Sabung Ayam di Binjai Diduga Kuat Dapat Perlindungan Hukum: Ketika Hukum Jadi Penonton di Tanah Merah

Binjai –Sumatera – Utara-Jejak-Kriminal Com- Di Kota Binjai, tepatnya di Jalan Wijaya, Tanah Merah, Kecamatan Binjai Selatan, aroma tajam ketidakadilan tercium kuat. Di sana, sabung ayam perjudian klasik yang sudah lama dilarang masih berdenyut hidup, seolah hukum tak pernah punya taring. Ironisnya, aktivitas itu diduga berlangsung bertahun-tahun dan mendapat perlindungan dari oknum penegak hukum, termasuk diduga kuat dari lingkaran Kapolres sendiri.

Arena sabung ayam di Tanah Merah bukan lagi rahasia. Setiap akhir pekan, puluhan hingga ratusan orang datang dari berbagai daerah untuk ikut bertaruh. Uang berpindah tangan secara terang-terangan, suara ayam berkokok bersahut-sahutan, dan aroma taruhan bercampur dengan tawa kemenangan serta umpatan kekalahan. Semua itu terjadi di tengah pengawasan aparat yang seolah hilang dari radar.

“Sudah sering kami laporkan, tapi tak pernah ada tindakan. Setiap minggu selalu ramai, bahkan ada yang terang-terangan memungut uang taruhan dalam jumlah besar,” ungkap seorang warga kepada awak media, Sabtu (13/10/2025).

Keluhan warga bukan tanpa alasan. Selain menimbulkan keributan dan keresahan sosial, kegiatan sabung ayam itu mencoreng wibawa hukum dan memperkuat dugaan bahwa hukum di Binjai berjalan pilih kasih. Jika pelaku kecil di pasar atau jalanan cepat ditindak, maka mengapa perjudian terang-terangan ini justru bebas beroperasi?

Pasal 303 KUHP jelas menyatakan bahwa segala bentuk perjudian, termasuk sabung ayam, merupakan tindak pidana.
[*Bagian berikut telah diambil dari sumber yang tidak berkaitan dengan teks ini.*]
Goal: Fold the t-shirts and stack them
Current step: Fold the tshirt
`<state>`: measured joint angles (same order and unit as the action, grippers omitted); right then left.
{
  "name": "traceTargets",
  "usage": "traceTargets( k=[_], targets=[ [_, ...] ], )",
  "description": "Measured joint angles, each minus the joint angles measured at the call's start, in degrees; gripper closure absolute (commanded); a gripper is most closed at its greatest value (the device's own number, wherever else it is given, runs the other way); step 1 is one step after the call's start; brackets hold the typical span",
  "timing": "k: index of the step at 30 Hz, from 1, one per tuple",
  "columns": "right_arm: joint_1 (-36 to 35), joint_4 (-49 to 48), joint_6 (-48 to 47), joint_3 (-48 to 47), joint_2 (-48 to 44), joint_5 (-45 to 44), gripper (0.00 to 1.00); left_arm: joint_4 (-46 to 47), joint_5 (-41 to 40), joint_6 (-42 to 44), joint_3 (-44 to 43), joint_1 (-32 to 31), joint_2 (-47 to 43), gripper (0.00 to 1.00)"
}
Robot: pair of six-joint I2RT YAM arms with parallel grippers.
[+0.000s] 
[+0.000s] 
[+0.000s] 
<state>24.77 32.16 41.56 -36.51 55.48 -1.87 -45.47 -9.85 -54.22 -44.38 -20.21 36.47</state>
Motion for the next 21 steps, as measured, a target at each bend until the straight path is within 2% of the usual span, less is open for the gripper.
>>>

Ancaman hukuman bagi pelaku maupun penyelenggara bisa mencapai 10 tahun penjara. Namun di Tanah Merah, hukum tampaknya hanya berhenti di atas kertas.

Fakta di lapangan menunjukkan adanya “restu diam-diam” yang membuat praktik ini terus hidup. Beberapa sumber bahkan menyebut adanya aliran dana rutin kepada oknum tertentu di kepolisian agar lokasi tersebut tetap aman. Jika dugaan ini benar, maka persoalannya bukan lagi sekadar perjudian, tapi telah menjelma menjadi pengkhianatan terhadap integritas institusi Polri.

Pertanyaan publik kini sederhana namun tajam: Di mana Kapolres Binjai saat hukum diinjak di wilayahnya sendiri?
Apakah beliau benar-benar tidak tahu, atau justru sengaja membiarkan karena ada kepentingan tertentu di balik layar?

Warga Tanah Merah tak butuh jawaban manis atau janji penertiban semu. Mereka menuntut tindakan nyata. Polri seharusnya menjadi garda moral, bukan tameng bagi kejahatan. Jika Kapolda Sumatera Utara Irjen Pol Whisnu Hermawan serius menegakkan “Presisi” sebagaimana visi Kapolri Jenderal Listyo Sigit Prabowo, maka penelusuran terhadap dugaan keterlibatan Kapolres Binjai dan bawahannya wajib dilakukan segera.

Sebab di mata rakyat, diamnya aparat sama saja dengan ikut bermain di arena sabung ayam itu sendiri.
Dan selama hukum masih bisa dibeli, Binjai akan terus menjadi panggung di mana keadilan dikalahkan oleh ayam dan taruhan.